### WHAT THIS TASK INVOLVES
Shown below is a listing with pictures; reproduce exactly, and only, the lines between the ones containing "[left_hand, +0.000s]" and "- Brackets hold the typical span", inclusive, leaving the pictures out.

### SOURCE DATA
*****
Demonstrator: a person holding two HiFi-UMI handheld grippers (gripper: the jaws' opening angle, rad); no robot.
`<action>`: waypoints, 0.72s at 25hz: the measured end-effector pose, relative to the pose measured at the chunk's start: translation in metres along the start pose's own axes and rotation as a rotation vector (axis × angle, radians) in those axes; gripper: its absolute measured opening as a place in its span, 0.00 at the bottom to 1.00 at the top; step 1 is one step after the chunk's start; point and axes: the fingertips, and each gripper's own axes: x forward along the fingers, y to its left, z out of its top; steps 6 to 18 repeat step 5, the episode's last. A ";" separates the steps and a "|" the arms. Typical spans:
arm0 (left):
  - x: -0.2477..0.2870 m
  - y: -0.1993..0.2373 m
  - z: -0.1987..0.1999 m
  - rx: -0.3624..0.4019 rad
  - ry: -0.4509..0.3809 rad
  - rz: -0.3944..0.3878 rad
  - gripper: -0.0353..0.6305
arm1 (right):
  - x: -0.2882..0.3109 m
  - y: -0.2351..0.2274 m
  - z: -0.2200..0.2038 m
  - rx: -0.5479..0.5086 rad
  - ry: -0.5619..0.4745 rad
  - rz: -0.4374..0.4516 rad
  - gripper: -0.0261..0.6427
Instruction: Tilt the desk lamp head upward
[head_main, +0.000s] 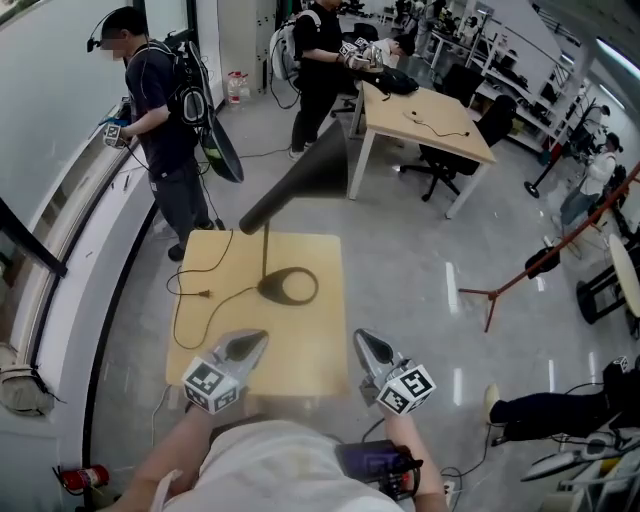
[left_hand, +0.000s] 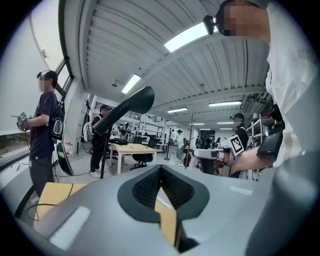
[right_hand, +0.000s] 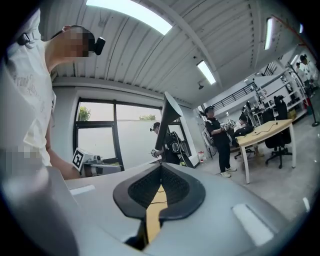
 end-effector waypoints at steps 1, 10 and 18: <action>0.001 -0.005 -0.002 -0.003 -0.001 0.004 0.06 | -0.005 -0.001 -0.003 0.009 -0.001 0.004 0.06; 0.000 -0.026 -0.010 -0.011 0.006 0.017 0.06 | -0.027 0.001 -0.008 0.031 0.002 0.017 0.06; 0.000 -0.026 -0.010 -0.011 0.006 0.017 0.06 | -0.027 0.001 -0.008 0.031 0.002 0.017 0.06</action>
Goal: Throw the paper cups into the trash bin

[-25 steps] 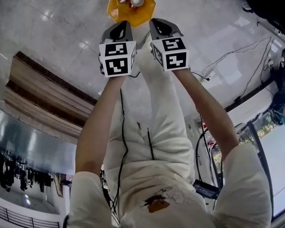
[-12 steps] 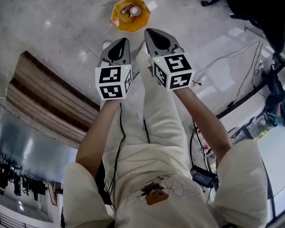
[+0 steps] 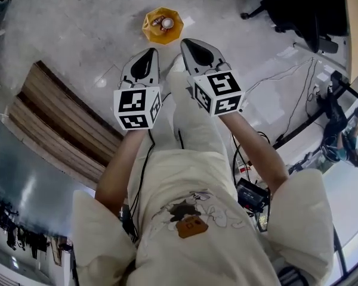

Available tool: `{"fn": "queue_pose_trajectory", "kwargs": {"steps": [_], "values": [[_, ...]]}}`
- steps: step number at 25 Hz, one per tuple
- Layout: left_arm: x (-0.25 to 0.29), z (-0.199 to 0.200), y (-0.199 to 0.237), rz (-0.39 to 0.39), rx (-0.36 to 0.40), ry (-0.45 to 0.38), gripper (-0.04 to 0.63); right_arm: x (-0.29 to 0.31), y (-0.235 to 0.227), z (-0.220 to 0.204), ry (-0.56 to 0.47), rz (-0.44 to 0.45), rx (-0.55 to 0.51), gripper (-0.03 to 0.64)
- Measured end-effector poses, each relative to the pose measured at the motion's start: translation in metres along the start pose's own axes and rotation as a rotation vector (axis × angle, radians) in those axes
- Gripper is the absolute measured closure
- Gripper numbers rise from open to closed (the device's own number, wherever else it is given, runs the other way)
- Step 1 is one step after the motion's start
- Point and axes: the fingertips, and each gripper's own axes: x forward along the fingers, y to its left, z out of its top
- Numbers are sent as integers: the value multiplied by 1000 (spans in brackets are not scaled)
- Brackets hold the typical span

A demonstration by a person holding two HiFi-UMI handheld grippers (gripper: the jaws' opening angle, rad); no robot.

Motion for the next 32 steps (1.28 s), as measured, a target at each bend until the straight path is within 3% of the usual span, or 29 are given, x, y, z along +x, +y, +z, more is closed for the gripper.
{"fn": "queue_pose_trajectory", "kwargs": {"steps": [6, 11, 21, 32], "values": [[-67, 43, -28, -5, 31, -63, 589, -61, 38, 34, -44, 42, -58, 609], [-110, 50, -56, -26, 110, -68, 591, -102, 62, 36, -53, 71, -86, 611], [-194, 88, -64, -27, 176, -150, 589, -155, 103, 55, -110, 71, -109, 611], [-202, 89, -58, -138, 193, -153, 589, -152, 118, 61, -135, 2, -101, 611]]}}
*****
### RESPONSE
[left_hand, +0.000s] 
[right_hand, +0.000s] 
 end-effector waypoints at steps 1, 10 and 18: <action>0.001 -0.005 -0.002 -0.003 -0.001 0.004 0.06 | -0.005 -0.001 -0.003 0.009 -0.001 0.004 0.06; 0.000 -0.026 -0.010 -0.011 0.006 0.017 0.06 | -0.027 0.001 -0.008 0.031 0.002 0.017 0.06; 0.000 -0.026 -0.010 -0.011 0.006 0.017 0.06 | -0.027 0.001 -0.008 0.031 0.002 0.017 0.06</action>
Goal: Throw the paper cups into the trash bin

[-25 steps] 
[-12 steps] 
[+0 steps] 

Available tool: `{"fn": "queue_pose_trajectory", "kwargs": {"steps": [_], "values": [[_, ...]]}}`
- steps: step number at 25 Hz, one per tuple
- Layout: left_arm: x (-0.25 to 0.29), z (-0.199 to 0.200), y (-0.199 to 0.237), rz (-0.39 to 0.39), rx (-0.36 to 0.40), ry (-0.45 to 0.38), gripper (-0.04 to 0.63); right_arm: x (-0.29 to 0.31), y (-0.235 to 0.227), z (-0.220 to 0.204), ry (-0.56 to 0.47), rz (-0.44 to 0.45), rx (-0.55 to 0.51), gripper (-0.03 to 0.64)
- Measured end-effector poses, each relative to the pose measured at the motion's start: translation in metres along the start pose's own axes and rotation as a rotation vector (axis × angle, radians) in those axes
- Gripper is the absolute measured closure
- Gripper numbers rise from open to closed (the device's own number, wherever else it is given, runs the other way)
- Step 1 is one step after the motion's start
- Point and axes: the fingertips, and each gripper's own axes: x forward along the fingers, y to its left, z out of its top
- Numbers are sent as integers: the value multiplied by 1000 (spans in brackets are not scaled)
- Brackets hold the typical span

The exercise requires no further answer.